[[ Data open ]]
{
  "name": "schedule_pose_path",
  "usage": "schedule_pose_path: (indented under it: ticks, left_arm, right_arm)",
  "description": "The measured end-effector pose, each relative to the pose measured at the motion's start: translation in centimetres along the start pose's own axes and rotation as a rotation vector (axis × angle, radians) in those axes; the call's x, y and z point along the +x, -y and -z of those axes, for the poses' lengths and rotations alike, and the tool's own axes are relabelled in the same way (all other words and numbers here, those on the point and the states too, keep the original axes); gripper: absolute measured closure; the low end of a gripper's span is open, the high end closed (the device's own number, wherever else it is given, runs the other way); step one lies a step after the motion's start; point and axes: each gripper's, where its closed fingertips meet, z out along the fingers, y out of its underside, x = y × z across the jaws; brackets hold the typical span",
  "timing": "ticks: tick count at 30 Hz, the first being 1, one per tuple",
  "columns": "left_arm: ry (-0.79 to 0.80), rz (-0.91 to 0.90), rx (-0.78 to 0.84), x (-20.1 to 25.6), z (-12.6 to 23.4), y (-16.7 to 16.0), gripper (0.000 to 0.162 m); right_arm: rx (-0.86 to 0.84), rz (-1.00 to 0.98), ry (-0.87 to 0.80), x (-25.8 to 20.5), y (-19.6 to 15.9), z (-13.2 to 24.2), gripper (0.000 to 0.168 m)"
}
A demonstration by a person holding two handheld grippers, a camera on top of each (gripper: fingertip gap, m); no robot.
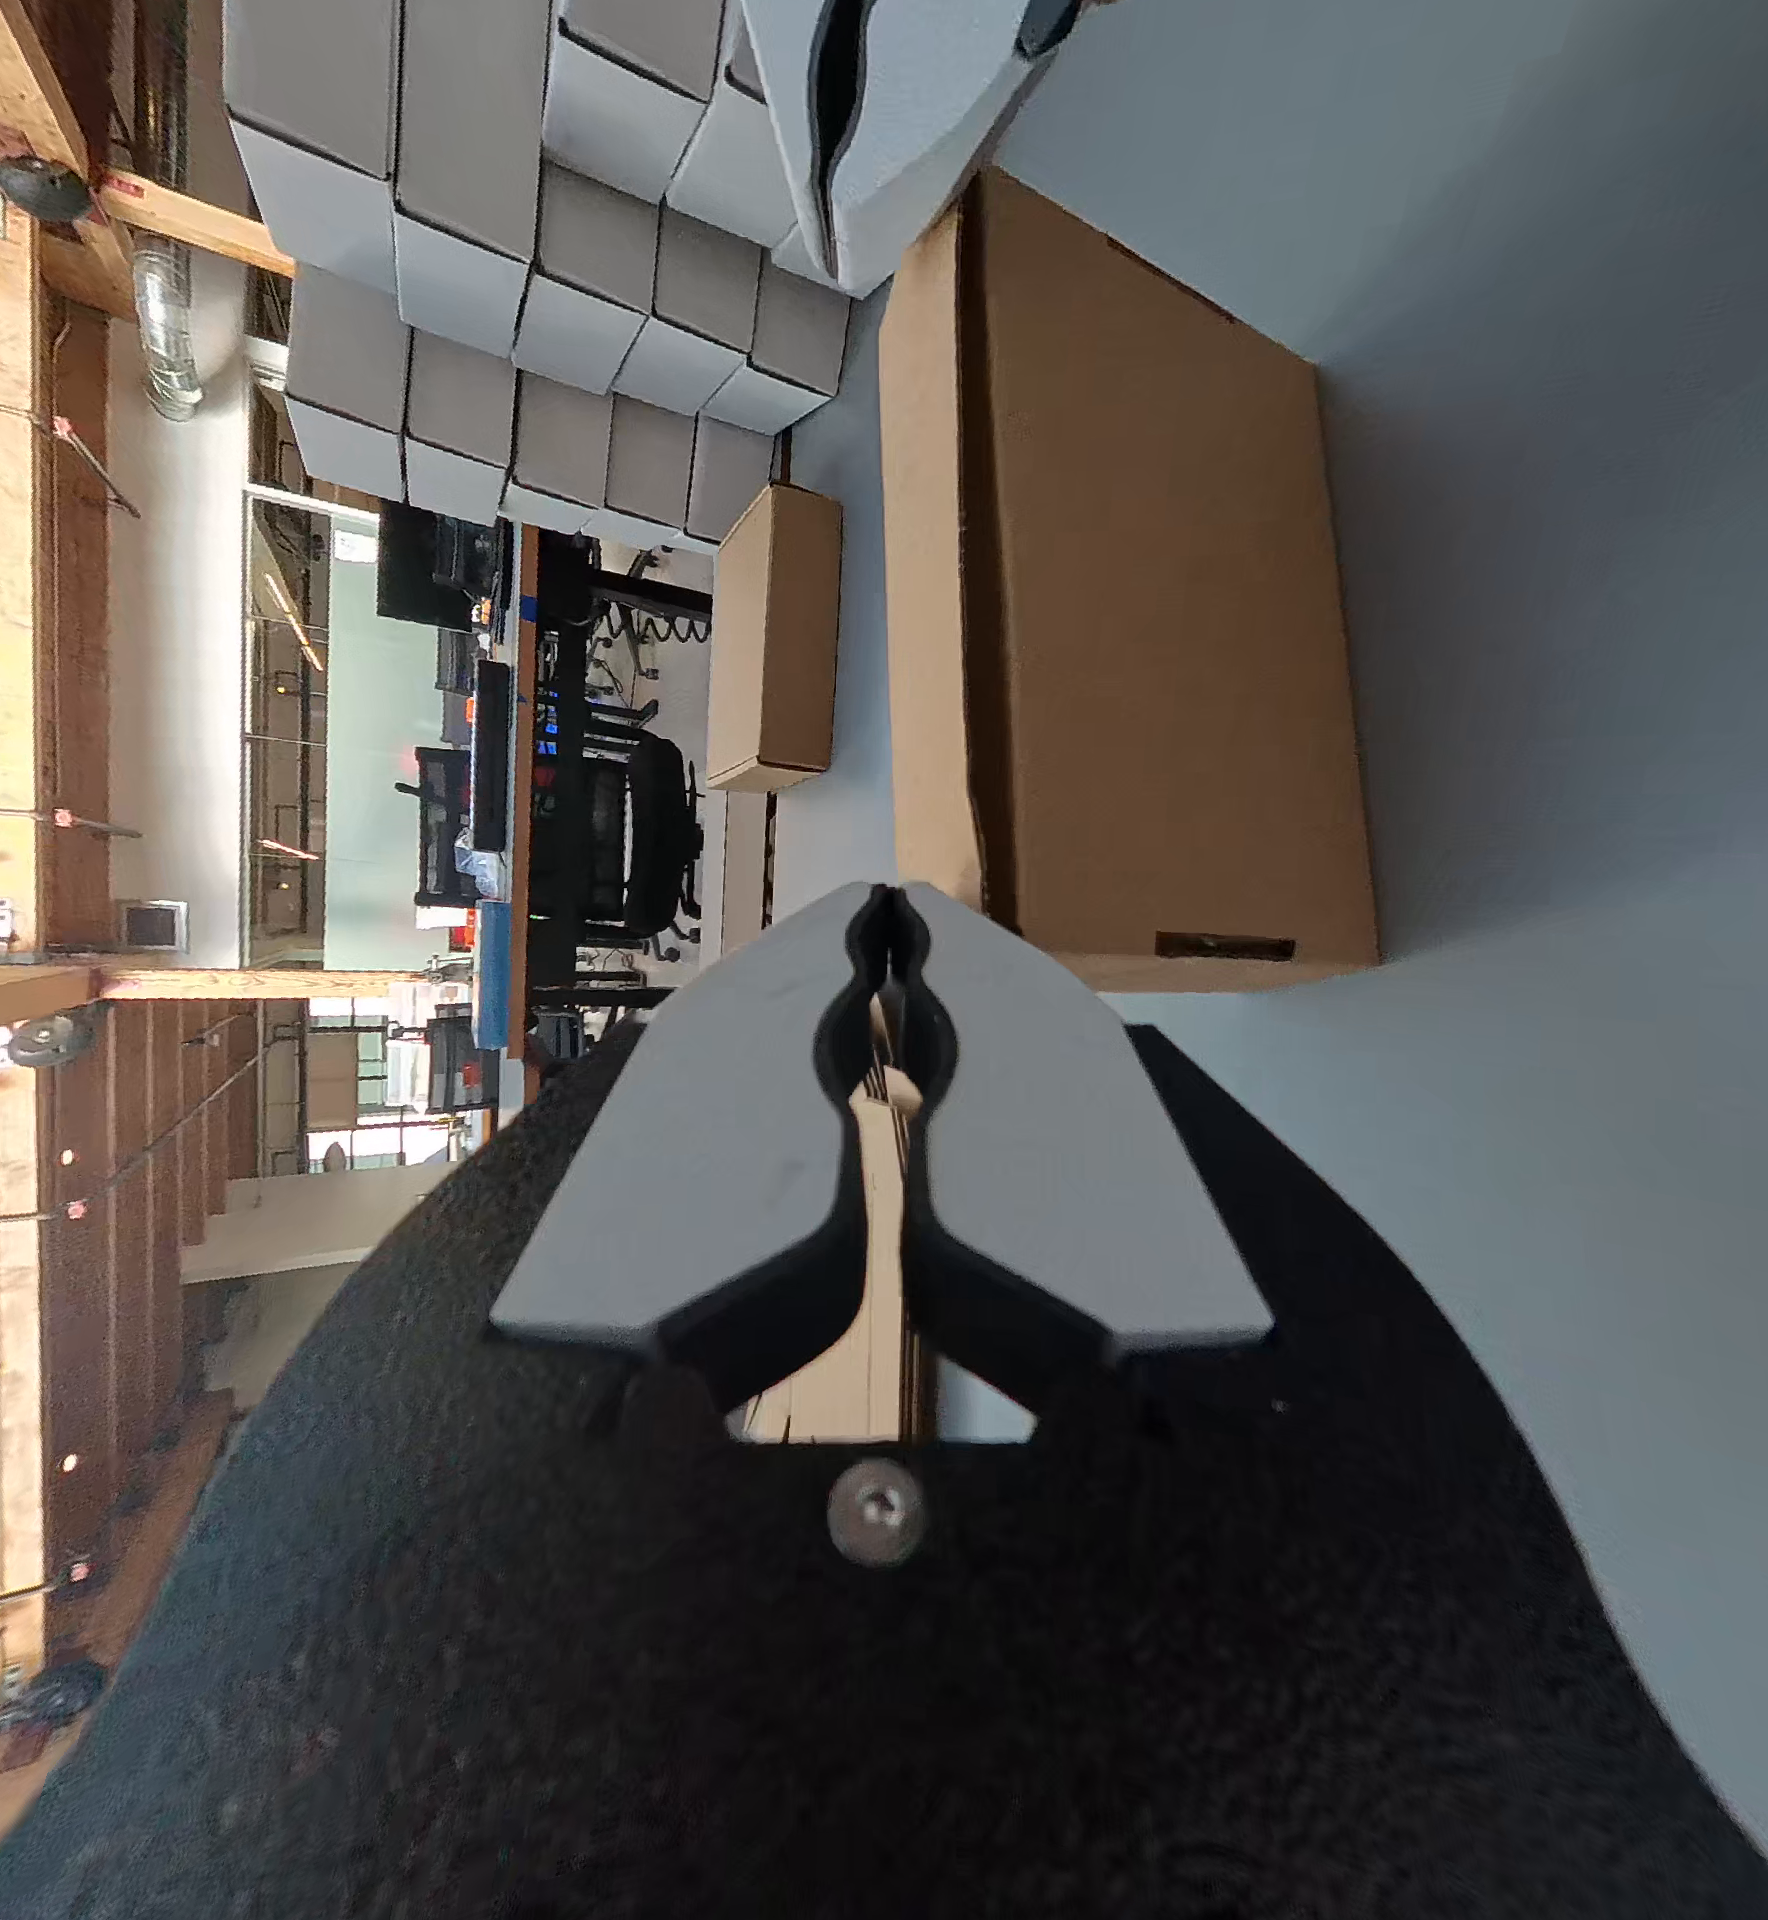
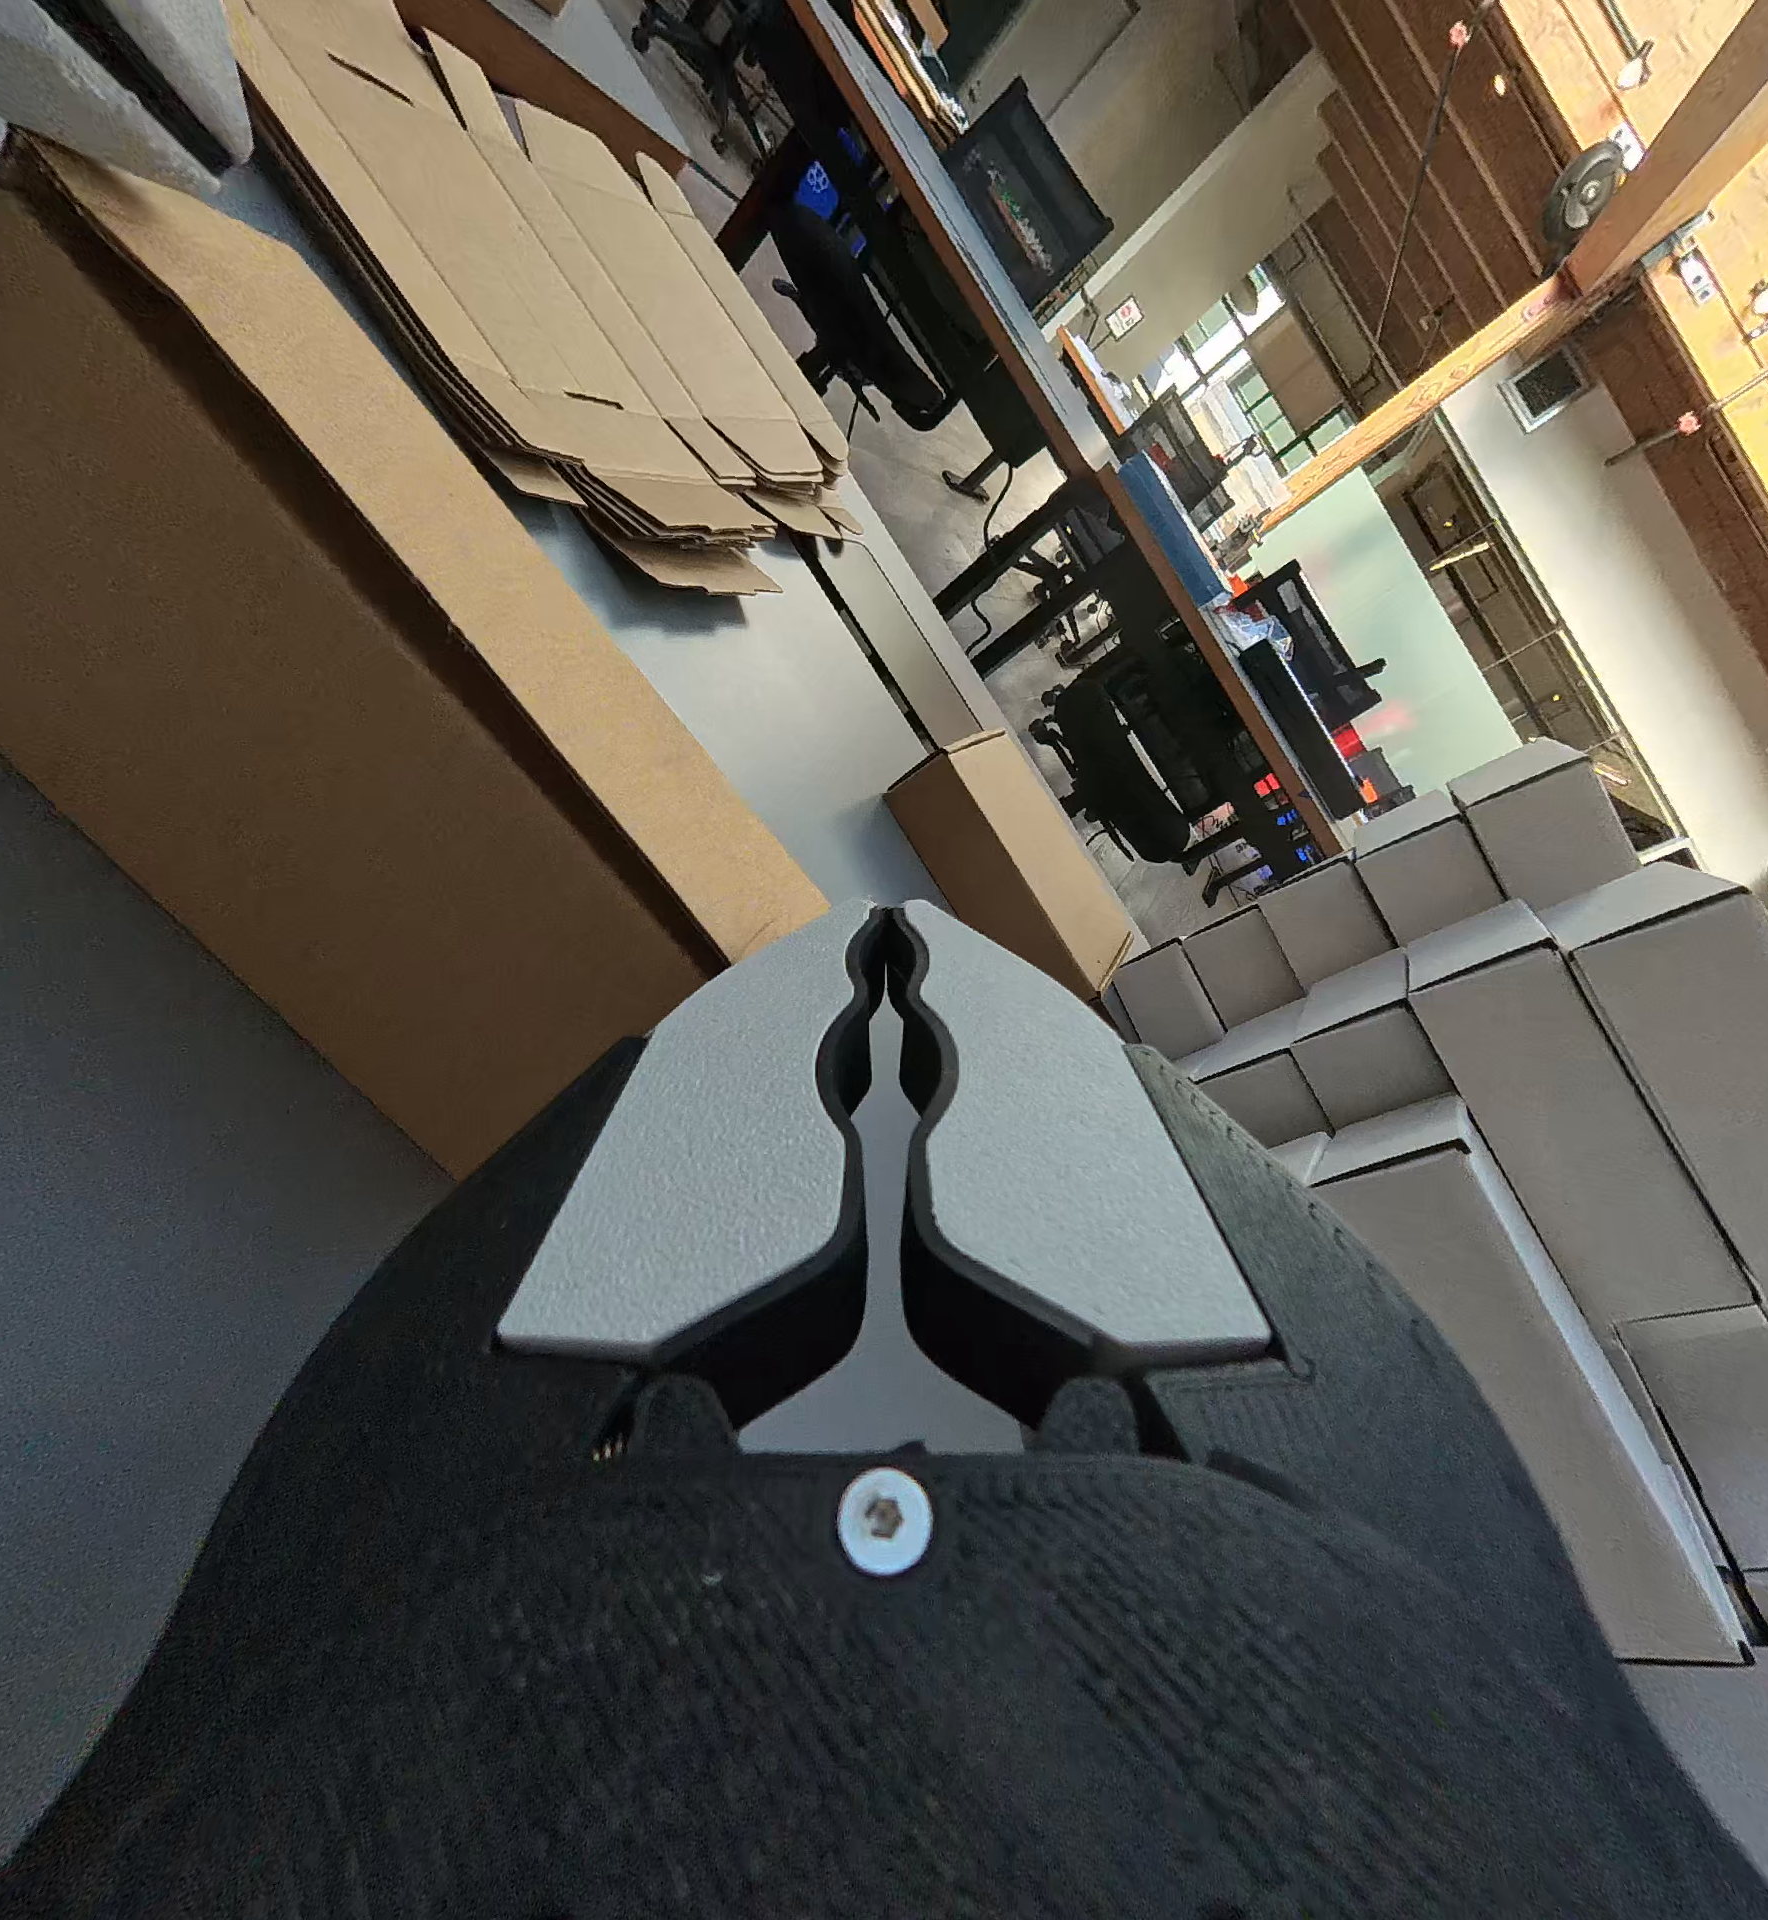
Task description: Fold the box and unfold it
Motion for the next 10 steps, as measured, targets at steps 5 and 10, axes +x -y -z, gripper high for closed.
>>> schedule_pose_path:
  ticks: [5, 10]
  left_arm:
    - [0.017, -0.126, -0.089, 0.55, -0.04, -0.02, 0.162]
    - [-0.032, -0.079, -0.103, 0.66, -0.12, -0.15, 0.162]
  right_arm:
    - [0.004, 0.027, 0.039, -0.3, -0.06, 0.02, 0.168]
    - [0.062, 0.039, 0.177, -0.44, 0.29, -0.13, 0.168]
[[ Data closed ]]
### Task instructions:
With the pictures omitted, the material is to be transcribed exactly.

### Answer to this task:
{
  "name": "schedule_pose_path",
  "usage": "schedule_pose_path: (indented under it: ticks, left_arm, right_arm)",
  "description": "The measured end-effector pose, each relative to the pose measured at the motion's start: translation in centimetres along the start pose's own axes and rotation as a rotation vector (axis × angle, radians) in those axes; the call's x, y and z point along the +x, -y and -z of those axes, for the poses' lengths and rotations alike, and the tool's own axes are relabelled in the same way (all other words and numbers here, those on the point and the states too, keep the original axes); gripper: absolute measured closure; the low end of a gripper's span is open, the high end closed (the device's own number, wherever else it is given, runs the other way); step one lies a step after the motion's start; point and axes: each gripper's, where its closed fingertips meet, z out along the fingers, y out of its underside, x = y × z across the jaws; brackets hold the typical span",
  "timing": "ticks: tick count at 30 Hz, the first being 1, one per tuple",
  "columns": "left_arm: ry (-0.79 to 0.80), rz (-0.91 to 0.90), rx (-0.78 to 0.84), x (-20.1 to 25.6), z (-12.6 to 23.4), y (-16.7 to 16.0), gripper (0.000 to 0.162 m); right_arm: rx (-0.86 to 0.84), rz (-1.00 to 0.98), ry (-0.87 to 0.80), x (-25.8 to 20.5), y (-19.6 to 15.9), z (-13.2 to 24.2), gripper (0.000 to 0.168 m)"
}
A demonstration by a person holding two handheld grippers, a camera on top of each (gripper: fingertip gap, m); no robot.
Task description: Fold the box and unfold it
Motion for the next 10 steps, as measured, targets at steps 5 and 10, axes +x -y -z, gripper high for closed.
>>> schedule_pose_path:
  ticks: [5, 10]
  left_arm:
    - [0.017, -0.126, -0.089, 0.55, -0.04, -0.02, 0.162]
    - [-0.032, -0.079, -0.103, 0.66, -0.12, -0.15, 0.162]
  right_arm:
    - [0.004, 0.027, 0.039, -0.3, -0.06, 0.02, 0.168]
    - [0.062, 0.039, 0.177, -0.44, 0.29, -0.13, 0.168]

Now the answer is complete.